Exercise aim: The whole listing, please: repeat it exactly, with the pictures left out.

Dataset extract:
★ ★ ★ ★ ★ ★ ★
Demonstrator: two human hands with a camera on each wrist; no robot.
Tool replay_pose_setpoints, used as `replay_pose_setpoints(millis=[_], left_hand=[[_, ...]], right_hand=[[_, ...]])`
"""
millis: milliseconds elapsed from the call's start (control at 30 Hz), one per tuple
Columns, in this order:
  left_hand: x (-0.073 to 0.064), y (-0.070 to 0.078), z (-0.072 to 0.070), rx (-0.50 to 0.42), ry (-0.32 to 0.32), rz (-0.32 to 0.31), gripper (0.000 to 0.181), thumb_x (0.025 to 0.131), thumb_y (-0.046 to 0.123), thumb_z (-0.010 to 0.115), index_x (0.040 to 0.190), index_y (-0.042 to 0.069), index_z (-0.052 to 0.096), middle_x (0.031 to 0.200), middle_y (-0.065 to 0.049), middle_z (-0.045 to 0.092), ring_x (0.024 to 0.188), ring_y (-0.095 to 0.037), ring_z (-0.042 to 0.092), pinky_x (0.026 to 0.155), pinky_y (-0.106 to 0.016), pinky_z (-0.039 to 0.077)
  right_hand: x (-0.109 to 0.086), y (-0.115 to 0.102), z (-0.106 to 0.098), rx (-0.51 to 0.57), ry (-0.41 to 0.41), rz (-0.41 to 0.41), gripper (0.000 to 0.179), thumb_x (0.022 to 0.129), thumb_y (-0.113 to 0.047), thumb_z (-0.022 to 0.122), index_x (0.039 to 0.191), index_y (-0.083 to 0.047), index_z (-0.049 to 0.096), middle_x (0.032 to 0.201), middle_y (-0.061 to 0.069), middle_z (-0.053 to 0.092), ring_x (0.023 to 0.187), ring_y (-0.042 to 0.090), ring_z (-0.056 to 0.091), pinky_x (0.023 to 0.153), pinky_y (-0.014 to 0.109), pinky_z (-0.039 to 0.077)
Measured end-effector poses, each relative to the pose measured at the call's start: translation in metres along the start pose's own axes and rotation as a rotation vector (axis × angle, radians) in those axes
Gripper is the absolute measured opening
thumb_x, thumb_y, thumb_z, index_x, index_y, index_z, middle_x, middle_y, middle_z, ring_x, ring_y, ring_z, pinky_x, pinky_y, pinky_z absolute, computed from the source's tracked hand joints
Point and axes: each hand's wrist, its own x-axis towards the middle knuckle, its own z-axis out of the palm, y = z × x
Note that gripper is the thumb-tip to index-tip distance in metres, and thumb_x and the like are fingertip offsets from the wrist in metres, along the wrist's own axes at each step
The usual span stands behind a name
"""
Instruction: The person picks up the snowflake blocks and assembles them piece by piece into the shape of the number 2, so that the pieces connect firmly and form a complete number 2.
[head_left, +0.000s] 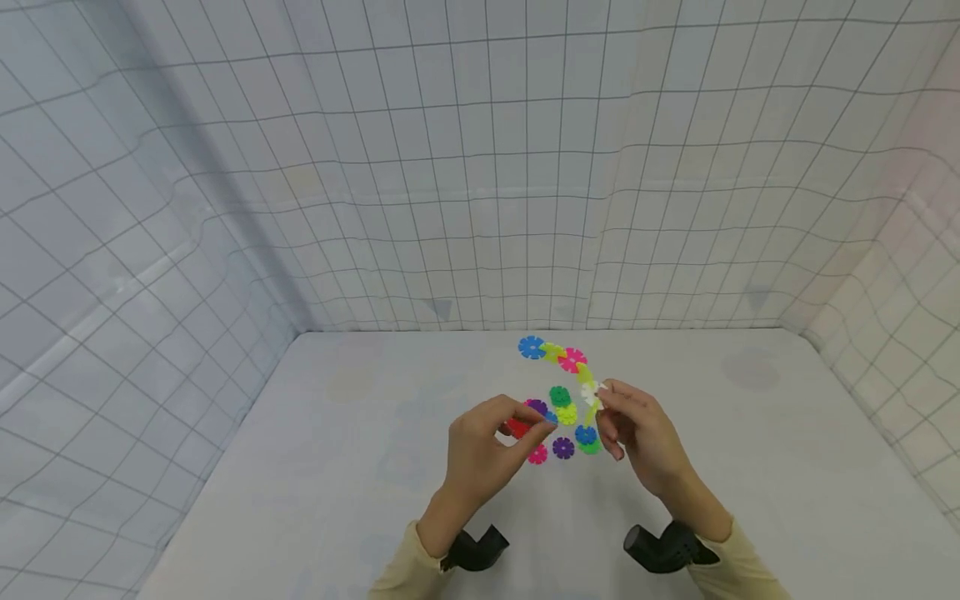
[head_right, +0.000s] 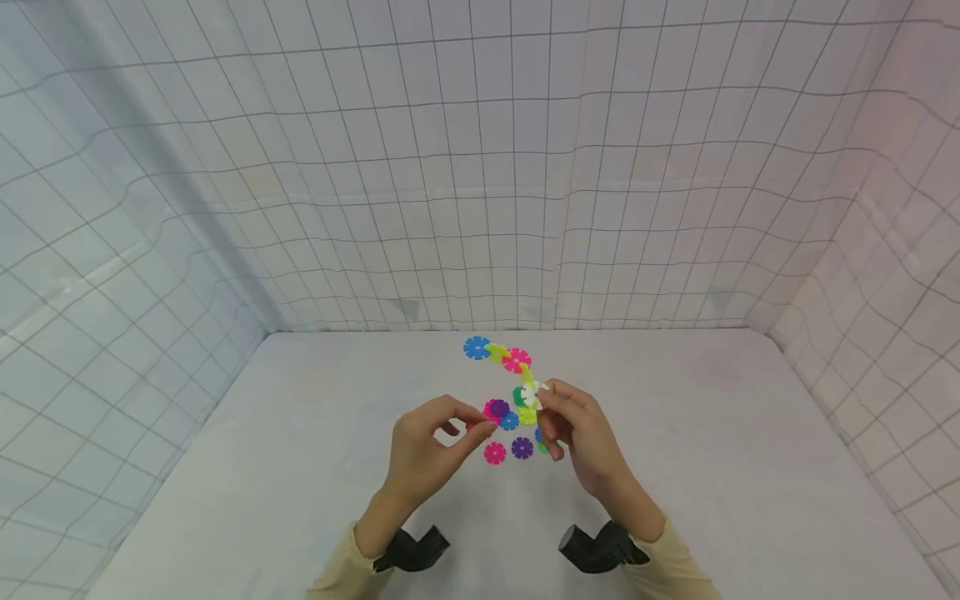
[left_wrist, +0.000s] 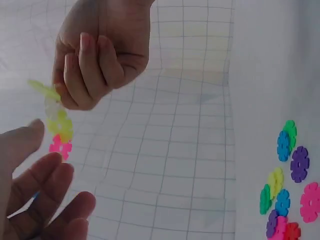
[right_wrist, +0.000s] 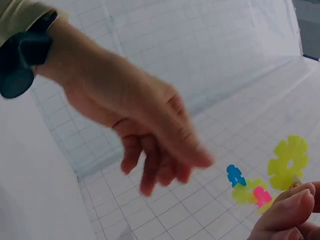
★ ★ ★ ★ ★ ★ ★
Answer to this task:
Demonstrator: two human hands with a camera on each wrist; no robot.
Tool replay_pose_setpoints, used as `replay_pose_setpoints(millis=[_], left_hand=[[_, ...]], right_hand=[[_, ...]])`
"""
millis: milliseconds elapsed from the call's start (control at 30 Hz), one per tuple
Columns, in this order:
  left_hand: x (-0.073 to 0.064), y (-0.070 to 0.078), z (-0.072 to 0.070), rx (-0.50 to 0.42), ry (-0.32 to 0.32), rz (-0.32 to 0.31), gripper (0.000 to 0.181), thumb_x (0.025 to 0.131), thumb_y (-0.046 to 0.123), thumb_z (-0.010 to 0.115), index_x (0.040 to 0.190), index_y (-0.042 to 0.069), index_z (-0.052 to 0.096), middle_x (0.031 to 0.200), middle_y (-0.065 to 0.049), middle_z (-0.045 to 0.092), ring_x (0.024 to 0.188), ring_y (-0.095 to 0.037), ring_z (-0.042 to 0.092), pinky_x (0.026 to 0.155), pinky_y (-0.106 to 0.016), pinky_z (-0.039 to 0.077)
  right_hand: x (-0.109 to 0.086), y (-0.115 to 0.102), z (-0.106 to 0.098), rx (-0.51 to 0.57), ry (-0.41 to 0.41), rz (-0.41 to 0.41), gripper (0.000 to 0.179), thumb_x (0.022 to 0.129), thumb_y (-0.113 to 0.047), thumb_z (-0.022 to 0.122), index_x (0.039 to 0.191), index_y (-0.083 to 0.047), index_z (-0.049 to 0.096), middle_x (0.032 to 0.201), middle_y (-0.061 to 0.069), middle_z (-0.053 to 0.092), ring_x (0.023 to 0.187), ring_y (-0.042 to 0.090), ring_z (-0.056 to 0.091), pinky_x (0.023 to 0.153), pinky_y (-0.014 to 0.109), pinky_z (-0.039 to 0.077)
Measured end-effector poses, each relative to the pose measured at the call's start: translation in metres along the start pose's own axes and rotation as a rotation vector (axis × angle, radians) in those axes
Gripper is the absolute measured opening
thumb_x, thumb_y, thumb_z, index_x, index_y, index_z, middle_x, middle_y, middle_z, ring_x, ring_y, ring_z, pinky_x, pinky_y, pinky_z absolute, computed from the source's tracked hand joints
Point and axes: each hand's wrist, its own x-axis towards the middle knuckle, its own z-axis out of the palm, y = z × x
Note that gripper is the thumb-tip to index-tip distance in metres, and thumb_x and the like are fingertip offsets from the wrist in metres, along the wrist's own axes at each step
The usual span stands behind a name
"""
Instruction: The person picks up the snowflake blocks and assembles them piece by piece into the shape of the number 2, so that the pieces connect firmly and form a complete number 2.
[head_left, +0.000s] 
[head_right, +0.000s] 
[left_wrist, +0.000s] 
[right_wrist, +0.000s] 

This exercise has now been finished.